Those were the good old days. I'm just glad people are responding to this topic, it's very interesting to hear their stories. Thanks for sharing yours, and I hope you will exhibit your slingshots.


----------



## Icho (Oct 21, 2014)

Looking forward to it Tag. Gonna keep my first one simple. I can't wait to get some feedback.


----------



## wyosasquatch (Sep 3, 2014)

I still build with wood. I love to build furniture, cabinets, trinkets, gifts etc. I have a full woodshop at my disposal (in my garage). I recently finished my first slingshot frame, a combination of maple and walnut. I haven't gotten the bands made for it yet so I haven't put up pictures on the forum.

I guess I did all this stuff before but I am still doing it now.

Sasq.


----------



## Tag (Jun 11, 2014)

Can't wait to see this slingshot, love both woods


----------



## Prototype.x (Jun 16, 2014)

Before I made slings I was a leather worker and I did some mild wood working


----------



## Tag (Jun 11, 2014)

There is definetley a lot of talent in the Forum, hope to see your work sometime


----------



## hainfelder (Oct 19, 2014)

actually - i was planning in starting making knifes

but then the slings came along ... for the time being i like the idea of flying steel balls way more, then

the idea of a nearly finished blade that vortexes around the shop when you polish it or all the other nice things

that can happen if you build knifes ... plus i do not need a band-grinder and so on

before that i built flutes (learned some wood-turning with an old master), some drums, some carving, some leather work ...

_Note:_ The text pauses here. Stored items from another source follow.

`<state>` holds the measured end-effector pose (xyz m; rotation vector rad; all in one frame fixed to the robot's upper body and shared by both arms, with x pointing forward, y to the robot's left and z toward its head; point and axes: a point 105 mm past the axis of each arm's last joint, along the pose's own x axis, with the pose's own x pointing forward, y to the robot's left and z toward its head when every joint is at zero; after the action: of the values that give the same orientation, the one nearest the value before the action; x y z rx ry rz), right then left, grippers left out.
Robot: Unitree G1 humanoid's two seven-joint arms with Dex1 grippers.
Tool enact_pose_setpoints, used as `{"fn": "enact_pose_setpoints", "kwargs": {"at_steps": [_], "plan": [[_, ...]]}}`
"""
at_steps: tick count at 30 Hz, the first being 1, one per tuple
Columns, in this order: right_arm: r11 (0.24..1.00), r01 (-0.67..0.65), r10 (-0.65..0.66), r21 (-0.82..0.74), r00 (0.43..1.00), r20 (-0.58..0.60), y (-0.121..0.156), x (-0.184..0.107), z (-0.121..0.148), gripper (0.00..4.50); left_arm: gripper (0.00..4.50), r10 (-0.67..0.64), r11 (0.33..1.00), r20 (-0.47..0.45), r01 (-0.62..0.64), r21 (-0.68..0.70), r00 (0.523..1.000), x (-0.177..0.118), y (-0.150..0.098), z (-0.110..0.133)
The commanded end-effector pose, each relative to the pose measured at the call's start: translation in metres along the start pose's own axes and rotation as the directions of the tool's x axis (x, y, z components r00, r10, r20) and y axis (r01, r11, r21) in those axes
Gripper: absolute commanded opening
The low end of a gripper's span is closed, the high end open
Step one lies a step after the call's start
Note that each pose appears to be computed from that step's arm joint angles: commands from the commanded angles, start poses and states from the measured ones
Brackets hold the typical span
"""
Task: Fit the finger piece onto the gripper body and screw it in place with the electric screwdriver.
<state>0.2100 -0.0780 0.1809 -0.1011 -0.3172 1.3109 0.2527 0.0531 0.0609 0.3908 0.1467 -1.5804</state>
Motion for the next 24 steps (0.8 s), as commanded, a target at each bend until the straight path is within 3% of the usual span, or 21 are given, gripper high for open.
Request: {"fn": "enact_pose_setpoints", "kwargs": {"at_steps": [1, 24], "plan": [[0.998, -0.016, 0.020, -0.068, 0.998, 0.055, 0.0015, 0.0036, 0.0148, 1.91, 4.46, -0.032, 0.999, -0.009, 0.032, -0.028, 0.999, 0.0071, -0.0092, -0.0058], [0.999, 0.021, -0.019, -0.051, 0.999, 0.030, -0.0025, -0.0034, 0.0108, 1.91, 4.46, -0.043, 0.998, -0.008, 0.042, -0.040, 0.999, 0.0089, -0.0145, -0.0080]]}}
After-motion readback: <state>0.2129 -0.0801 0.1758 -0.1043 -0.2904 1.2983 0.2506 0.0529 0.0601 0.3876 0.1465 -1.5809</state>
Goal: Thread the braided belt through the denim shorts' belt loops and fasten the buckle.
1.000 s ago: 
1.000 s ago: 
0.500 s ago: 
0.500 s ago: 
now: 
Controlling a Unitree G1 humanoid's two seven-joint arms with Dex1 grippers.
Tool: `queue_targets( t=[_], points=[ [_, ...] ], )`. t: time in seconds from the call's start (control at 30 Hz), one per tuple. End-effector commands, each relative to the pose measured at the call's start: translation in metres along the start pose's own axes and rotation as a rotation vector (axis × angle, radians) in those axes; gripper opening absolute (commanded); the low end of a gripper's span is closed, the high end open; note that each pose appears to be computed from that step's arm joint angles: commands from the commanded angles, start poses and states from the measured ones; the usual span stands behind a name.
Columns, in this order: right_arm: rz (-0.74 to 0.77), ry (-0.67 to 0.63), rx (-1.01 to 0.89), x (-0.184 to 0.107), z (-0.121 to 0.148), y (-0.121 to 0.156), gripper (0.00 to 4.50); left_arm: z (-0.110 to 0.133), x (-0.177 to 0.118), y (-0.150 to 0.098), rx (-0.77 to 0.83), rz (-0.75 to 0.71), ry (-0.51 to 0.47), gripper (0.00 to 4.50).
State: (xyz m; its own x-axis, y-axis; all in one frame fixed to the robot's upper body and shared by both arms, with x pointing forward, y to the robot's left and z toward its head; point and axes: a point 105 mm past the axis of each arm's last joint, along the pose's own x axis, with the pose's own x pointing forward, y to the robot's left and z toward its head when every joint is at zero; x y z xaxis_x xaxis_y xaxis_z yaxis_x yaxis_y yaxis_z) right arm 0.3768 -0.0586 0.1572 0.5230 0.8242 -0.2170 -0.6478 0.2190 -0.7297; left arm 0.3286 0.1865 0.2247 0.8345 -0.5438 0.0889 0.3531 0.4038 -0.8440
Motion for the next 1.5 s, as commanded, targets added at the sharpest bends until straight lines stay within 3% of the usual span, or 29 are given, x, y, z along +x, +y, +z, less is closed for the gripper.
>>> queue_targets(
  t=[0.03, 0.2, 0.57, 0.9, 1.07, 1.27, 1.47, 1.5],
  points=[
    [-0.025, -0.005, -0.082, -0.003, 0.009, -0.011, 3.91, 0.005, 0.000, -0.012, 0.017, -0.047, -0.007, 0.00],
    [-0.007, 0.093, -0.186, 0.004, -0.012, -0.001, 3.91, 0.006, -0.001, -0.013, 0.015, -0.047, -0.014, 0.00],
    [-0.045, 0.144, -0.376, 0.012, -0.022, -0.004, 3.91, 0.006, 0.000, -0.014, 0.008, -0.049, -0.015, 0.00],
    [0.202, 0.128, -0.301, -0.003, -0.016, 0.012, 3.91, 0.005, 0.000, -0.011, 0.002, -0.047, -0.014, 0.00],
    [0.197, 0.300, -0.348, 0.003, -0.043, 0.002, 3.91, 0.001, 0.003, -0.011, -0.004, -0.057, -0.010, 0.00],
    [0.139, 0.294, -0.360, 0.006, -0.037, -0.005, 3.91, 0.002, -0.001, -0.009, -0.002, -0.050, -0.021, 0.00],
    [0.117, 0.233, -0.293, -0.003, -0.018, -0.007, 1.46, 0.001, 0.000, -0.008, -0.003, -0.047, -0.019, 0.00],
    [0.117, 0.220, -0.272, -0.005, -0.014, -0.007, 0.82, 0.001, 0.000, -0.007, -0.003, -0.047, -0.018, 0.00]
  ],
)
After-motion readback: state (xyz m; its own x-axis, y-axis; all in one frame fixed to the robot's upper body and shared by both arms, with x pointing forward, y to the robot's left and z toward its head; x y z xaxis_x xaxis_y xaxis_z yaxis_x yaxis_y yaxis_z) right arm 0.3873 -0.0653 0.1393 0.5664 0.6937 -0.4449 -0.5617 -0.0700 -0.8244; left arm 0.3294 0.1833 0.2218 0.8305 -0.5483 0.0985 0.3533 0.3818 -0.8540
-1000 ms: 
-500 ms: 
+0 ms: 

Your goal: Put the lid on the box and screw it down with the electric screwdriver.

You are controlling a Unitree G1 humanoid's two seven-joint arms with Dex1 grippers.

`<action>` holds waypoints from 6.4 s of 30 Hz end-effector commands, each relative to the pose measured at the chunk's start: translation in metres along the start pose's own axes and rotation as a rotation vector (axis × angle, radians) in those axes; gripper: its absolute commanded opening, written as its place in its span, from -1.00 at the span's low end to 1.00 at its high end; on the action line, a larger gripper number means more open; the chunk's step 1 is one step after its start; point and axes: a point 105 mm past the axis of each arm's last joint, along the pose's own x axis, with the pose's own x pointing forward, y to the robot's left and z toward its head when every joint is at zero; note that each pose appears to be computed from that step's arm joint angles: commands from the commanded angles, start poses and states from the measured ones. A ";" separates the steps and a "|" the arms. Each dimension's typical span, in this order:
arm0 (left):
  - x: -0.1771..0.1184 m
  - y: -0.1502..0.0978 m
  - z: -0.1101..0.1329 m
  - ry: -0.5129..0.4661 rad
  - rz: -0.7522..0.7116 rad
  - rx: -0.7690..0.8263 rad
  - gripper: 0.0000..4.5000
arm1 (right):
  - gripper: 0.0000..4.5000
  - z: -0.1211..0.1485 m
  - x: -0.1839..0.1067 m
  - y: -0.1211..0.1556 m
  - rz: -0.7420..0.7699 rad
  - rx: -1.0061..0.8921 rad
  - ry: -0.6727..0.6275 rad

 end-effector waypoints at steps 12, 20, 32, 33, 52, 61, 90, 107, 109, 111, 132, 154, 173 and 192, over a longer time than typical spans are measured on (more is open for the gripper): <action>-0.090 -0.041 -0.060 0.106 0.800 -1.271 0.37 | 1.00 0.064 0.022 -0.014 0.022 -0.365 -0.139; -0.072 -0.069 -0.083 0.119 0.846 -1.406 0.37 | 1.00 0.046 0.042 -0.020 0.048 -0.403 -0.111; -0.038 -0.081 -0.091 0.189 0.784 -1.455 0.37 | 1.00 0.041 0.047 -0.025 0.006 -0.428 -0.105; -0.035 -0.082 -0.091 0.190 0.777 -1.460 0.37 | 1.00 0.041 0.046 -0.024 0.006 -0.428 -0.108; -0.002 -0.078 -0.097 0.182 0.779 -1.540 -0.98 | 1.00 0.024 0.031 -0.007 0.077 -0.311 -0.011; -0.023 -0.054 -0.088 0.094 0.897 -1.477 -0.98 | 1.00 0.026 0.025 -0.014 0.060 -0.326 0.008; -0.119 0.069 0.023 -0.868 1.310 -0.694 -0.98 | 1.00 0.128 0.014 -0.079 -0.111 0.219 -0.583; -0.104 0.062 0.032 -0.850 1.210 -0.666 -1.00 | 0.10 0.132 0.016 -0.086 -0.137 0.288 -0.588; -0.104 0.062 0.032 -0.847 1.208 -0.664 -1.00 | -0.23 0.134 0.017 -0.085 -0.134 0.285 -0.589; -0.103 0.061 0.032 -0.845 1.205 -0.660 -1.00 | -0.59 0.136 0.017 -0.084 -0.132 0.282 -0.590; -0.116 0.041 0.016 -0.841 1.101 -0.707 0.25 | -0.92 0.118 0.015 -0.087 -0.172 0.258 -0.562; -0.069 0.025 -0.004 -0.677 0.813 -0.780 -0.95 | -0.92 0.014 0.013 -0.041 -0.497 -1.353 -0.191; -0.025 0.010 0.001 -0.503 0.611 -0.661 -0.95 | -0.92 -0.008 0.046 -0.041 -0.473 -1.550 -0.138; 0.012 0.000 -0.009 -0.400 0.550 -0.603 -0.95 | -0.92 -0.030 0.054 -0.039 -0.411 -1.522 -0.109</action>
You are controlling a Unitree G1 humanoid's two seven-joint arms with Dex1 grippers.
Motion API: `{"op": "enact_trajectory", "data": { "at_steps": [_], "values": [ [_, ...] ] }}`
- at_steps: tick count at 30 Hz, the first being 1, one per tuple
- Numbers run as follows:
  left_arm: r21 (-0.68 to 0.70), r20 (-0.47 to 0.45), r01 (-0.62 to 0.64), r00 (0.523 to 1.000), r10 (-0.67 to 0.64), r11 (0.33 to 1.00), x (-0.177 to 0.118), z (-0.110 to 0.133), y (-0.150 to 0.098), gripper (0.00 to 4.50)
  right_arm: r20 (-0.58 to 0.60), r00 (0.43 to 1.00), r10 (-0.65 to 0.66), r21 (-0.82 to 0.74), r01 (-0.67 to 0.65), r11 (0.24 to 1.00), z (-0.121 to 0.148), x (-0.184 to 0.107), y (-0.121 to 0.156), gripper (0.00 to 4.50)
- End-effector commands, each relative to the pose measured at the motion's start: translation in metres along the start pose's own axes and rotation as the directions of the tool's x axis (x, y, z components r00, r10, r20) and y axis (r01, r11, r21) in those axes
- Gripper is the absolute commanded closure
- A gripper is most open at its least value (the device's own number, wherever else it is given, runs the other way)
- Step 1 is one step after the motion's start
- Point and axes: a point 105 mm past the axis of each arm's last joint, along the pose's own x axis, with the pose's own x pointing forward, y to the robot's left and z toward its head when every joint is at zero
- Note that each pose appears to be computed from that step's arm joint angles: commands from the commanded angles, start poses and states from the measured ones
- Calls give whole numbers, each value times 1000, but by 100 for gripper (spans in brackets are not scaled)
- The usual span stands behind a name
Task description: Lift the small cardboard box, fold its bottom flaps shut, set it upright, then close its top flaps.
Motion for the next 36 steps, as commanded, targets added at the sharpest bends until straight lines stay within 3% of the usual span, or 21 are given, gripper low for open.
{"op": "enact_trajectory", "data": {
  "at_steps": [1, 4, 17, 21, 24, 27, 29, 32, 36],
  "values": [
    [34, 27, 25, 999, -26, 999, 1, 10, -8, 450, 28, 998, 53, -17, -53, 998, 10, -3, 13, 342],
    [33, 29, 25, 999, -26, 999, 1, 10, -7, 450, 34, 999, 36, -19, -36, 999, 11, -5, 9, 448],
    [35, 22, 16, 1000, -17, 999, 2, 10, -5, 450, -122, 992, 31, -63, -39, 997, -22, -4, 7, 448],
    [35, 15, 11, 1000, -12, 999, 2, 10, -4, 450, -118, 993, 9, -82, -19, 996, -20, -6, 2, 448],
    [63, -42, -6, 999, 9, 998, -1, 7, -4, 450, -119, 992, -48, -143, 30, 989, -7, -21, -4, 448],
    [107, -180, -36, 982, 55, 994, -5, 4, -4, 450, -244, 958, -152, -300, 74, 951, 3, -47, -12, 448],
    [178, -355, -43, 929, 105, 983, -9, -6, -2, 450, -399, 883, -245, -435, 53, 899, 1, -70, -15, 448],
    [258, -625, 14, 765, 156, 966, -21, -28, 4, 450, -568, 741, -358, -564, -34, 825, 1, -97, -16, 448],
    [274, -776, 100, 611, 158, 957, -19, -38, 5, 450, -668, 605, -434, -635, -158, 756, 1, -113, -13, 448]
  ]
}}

and I was really in a need to build something, to make some finished product, to produce something ...

my professional work doomed to be unfinished, work-in-progress, process-oriented ... as i work with human individuals ...

So for the moment i love it ...


----------



## Nobodo (Nov 5, 2014)

It's amazing to see the talent displayed here; not only talent but a passion for perfecting that talent over a lifetime.


----------



## wombat (Jun 10, 2011)

I had a go at making boiled leather boxes for a little while.


----------



## wyosasquatch (Sep 3, 2014)

wombat said:


> I had a go at making boiled leather boxes for a little while.
> 
> 
> 
> ...


These are gorgeous!! I would love to know how you did this

Sasq.


----------



## ChapmanHands (Oct 14, 2013)

I was never much of a builder of anything. When I was in Iraq I was having a really hard time of things and needed to get my mind free, so I picked up my gerber and a old piece of a pallet and carved a ball in a cage for my newborn son back home.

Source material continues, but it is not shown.